◆ About this exercise: Look for the line that has "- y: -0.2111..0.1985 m" in the material below; please repeat it and every line after it, exactly, up to and including the line that has "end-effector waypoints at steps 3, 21", and nothing else.

--- Material supplied ---

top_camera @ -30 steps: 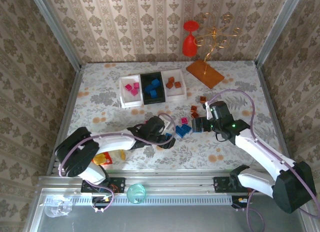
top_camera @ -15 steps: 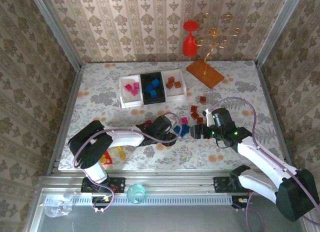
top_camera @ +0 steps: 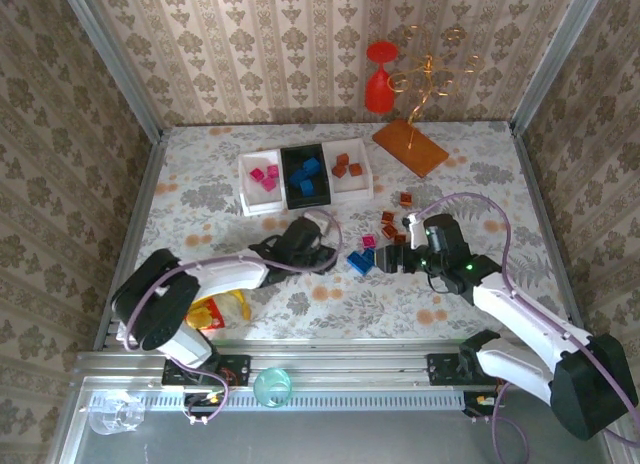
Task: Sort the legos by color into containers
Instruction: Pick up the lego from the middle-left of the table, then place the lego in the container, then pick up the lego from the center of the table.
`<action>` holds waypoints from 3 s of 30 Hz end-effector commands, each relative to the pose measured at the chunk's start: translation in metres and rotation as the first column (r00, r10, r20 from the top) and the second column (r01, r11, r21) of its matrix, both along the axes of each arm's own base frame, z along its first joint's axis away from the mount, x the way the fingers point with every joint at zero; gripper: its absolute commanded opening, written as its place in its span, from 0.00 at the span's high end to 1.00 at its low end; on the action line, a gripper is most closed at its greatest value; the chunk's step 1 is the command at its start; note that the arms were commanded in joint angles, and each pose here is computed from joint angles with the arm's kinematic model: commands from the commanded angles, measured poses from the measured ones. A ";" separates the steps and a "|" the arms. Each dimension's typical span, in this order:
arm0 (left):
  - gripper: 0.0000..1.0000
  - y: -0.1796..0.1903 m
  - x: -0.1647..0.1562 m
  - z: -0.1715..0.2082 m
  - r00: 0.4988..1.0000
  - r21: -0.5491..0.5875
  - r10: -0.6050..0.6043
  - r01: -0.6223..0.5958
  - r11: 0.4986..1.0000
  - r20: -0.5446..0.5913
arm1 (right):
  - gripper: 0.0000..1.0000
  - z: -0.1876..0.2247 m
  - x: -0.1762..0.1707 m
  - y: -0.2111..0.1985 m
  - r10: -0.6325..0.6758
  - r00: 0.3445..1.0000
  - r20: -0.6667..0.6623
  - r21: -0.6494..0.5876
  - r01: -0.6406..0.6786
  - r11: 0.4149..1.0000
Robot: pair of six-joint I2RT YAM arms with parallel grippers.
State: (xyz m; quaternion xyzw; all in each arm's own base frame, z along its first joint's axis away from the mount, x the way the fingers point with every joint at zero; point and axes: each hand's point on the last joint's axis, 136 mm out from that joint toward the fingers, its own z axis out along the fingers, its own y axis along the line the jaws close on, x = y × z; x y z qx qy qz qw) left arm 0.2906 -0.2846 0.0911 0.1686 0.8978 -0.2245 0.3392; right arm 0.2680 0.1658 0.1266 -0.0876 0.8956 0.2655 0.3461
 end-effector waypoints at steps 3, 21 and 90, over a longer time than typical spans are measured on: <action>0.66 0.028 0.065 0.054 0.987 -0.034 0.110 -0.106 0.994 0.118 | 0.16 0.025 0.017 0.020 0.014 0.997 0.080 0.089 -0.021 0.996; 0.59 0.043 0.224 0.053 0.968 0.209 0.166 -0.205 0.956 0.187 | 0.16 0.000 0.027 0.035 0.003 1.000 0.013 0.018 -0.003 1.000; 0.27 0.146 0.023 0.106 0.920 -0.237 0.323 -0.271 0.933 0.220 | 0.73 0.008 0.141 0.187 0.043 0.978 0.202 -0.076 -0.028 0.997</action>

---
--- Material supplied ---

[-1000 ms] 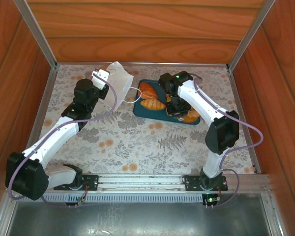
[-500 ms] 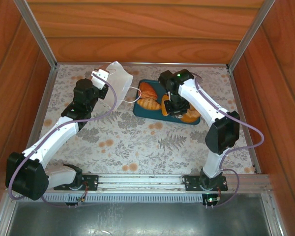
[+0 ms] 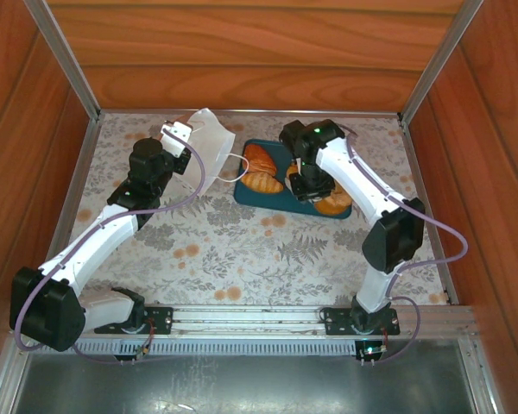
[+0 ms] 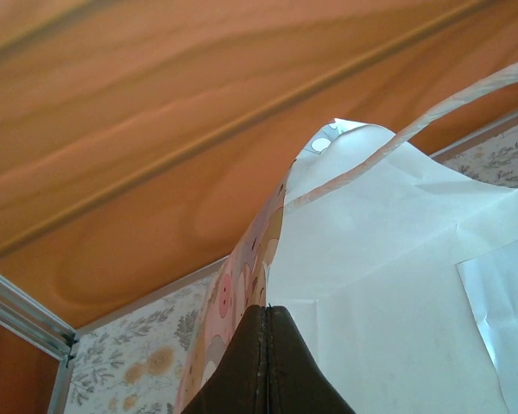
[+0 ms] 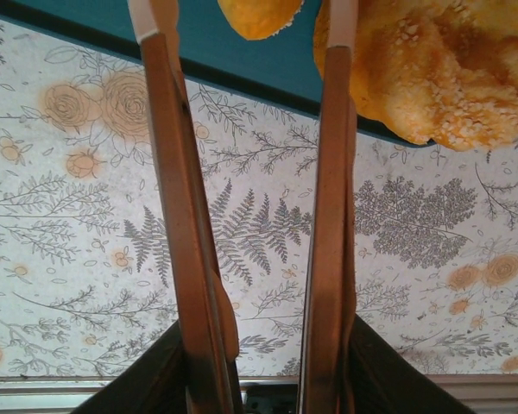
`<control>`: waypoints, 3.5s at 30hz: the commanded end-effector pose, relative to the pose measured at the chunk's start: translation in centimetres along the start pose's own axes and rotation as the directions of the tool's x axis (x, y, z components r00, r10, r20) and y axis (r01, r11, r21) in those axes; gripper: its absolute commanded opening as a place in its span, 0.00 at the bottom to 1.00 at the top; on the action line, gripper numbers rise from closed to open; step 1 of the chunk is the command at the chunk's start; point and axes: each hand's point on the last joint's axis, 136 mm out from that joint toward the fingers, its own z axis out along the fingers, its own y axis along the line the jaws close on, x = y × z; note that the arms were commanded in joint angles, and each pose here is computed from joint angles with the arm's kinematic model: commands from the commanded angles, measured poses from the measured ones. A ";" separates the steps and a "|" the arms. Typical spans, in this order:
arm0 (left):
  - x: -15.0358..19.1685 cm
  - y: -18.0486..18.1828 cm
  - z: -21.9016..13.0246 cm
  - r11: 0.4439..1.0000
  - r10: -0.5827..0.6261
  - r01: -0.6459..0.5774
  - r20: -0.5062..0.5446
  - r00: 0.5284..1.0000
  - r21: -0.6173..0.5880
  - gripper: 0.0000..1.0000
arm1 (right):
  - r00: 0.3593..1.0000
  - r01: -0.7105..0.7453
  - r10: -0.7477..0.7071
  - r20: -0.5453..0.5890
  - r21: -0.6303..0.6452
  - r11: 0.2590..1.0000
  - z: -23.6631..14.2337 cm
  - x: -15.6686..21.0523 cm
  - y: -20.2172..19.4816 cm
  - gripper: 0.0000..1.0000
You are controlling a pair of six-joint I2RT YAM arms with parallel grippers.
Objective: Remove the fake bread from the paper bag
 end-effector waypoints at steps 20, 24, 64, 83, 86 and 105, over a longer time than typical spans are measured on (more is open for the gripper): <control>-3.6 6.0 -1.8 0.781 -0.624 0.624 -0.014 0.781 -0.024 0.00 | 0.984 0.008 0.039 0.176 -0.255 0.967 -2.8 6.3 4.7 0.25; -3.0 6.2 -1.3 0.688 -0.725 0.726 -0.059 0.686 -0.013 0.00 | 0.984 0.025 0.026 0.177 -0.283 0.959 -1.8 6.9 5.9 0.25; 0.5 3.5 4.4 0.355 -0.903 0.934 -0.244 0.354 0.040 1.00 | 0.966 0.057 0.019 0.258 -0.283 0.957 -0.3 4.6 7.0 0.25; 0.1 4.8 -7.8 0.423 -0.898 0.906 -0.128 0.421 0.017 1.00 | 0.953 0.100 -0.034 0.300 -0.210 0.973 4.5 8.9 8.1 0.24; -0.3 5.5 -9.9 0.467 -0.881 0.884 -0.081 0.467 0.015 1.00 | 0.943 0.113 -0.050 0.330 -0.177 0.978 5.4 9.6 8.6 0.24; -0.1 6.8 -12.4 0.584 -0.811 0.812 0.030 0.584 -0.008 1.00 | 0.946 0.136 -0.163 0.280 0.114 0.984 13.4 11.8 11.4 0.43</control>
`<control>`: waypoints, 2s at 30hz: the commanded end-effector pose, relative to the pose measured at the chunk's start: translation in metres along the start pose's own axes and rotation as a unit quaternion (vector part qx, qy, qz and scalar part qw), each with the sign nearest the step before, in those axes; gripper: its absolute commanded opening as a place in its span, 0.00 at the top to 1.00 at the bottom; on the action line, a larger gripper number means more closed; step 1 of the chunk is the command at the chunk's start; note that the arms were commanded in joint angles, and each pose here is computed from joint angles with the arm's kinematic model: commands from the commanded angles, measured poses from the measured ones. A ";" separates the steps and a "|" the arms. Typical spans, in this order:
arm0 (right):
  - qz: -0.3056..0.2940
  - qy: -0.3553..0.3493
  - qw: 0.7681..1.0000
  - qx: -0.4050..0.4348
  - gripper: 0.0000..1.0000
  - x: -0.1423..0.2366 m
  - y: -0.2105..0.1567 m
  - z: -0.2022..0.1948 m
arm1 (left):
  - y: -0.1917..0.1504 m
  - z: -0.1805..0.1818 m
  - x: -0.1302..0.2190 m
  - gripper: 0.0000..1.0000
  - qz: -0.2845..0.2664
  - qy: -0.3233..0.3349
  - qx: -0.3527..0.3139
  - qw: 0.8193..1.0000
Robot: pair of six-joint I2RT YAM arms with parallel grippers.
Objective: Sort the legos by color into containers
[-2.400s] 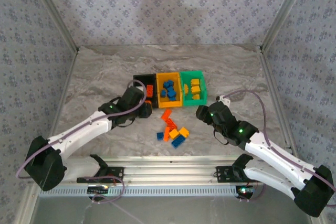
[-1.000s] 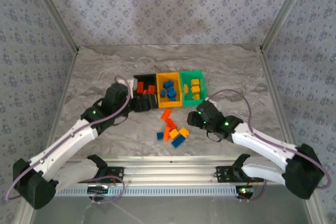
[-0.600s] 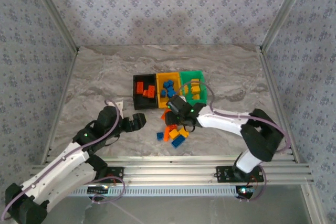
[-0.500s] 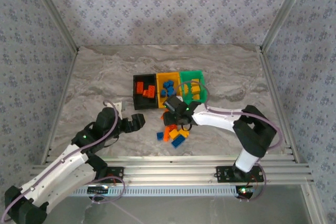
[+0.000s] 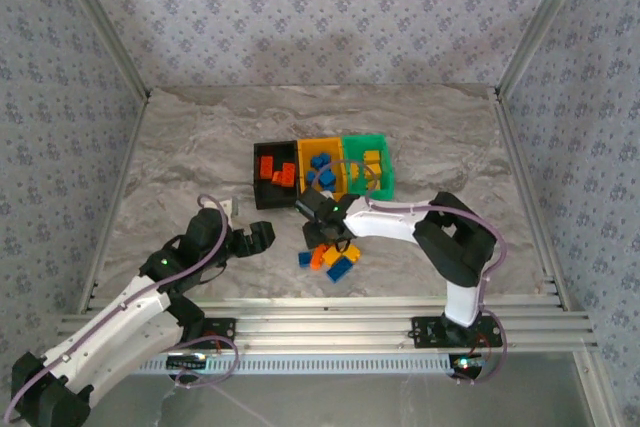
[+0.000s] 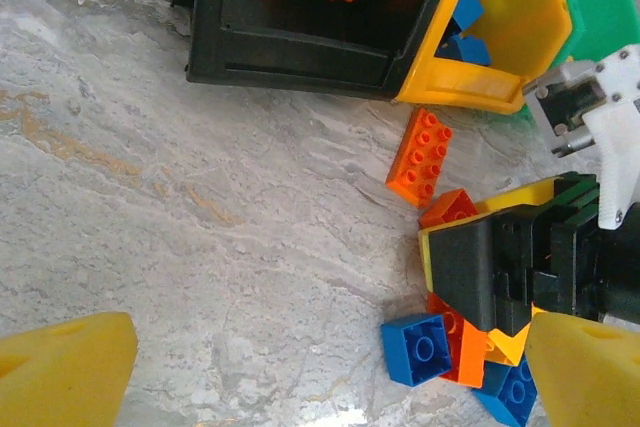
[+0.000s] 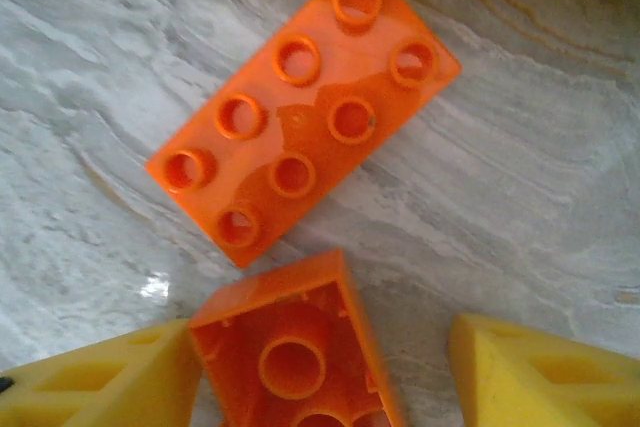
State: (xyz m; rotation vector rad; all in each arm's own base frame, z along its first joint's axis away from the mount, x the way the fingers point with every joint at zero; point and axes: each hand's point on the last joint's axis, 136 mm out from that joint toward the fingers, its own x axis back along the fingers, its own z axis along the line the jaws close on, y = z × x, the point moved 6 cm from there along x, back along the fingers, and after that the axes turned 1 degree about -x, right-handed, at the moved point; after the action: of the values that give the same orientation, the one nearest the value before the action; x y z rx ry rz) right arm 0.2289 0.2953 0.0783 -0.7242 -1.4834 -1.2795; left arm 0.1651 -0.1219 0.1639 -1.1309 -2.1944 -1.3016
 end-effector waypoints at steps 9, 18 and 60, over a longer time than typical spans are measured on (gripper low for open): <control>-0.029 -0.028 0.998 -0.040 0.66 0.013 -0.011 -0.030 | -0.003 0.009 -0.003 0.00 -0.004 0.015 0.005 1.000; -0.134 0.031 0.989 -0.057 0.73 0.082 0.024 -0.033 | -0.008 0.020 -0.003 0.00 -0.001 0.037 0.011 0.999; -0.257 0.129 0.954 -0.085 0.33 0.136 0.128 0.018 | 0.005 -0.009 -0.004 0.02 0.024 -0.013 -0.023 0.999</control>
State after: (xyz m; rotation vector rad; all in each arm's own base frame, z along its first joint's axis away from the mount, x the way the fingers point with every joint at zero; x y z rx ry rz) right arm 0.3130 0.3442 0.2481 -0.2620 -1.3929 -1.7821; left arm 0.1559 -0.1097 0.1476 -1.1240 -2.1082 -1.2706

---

◆ Finished task:
  - y: -0.2111..0.1985 m
  - r10: -0.6325..0.6758
  - r00: 0.3445..1.0000
  - r20: -0.6667..0.6623
  - r21: -0.6494..0.5876
  - r01: -0.6406..0.6786
  - r11: 0.4149..1.0000
Robot: pair of six-joint I2RT YAM arms with parallel grippers.
State: (xyz m; quaternion xyzw; all in each arm's own base frame, z along its first joint's axis away from the mount, x the way the fingers point with every joint at zero; point and axes: each hand's point on the last joint's axis, 136 mm out from that joint toward the fingers, its own z axis out along the fingers, its own y axis along the line the jaws close on, x = y × z; x y z qx qy qz qw) left arm 0.2906 -0.2846 0.0911 0.1686 0.8978 -0.2245 0.3392; right arm 0.2680 0.1658 0.1266 -0.0876 0.8956 0.2655 0.3461
 end-effector waypoints at steps 3, 21 and 90, over a longer time than typical spans are measured on: <action>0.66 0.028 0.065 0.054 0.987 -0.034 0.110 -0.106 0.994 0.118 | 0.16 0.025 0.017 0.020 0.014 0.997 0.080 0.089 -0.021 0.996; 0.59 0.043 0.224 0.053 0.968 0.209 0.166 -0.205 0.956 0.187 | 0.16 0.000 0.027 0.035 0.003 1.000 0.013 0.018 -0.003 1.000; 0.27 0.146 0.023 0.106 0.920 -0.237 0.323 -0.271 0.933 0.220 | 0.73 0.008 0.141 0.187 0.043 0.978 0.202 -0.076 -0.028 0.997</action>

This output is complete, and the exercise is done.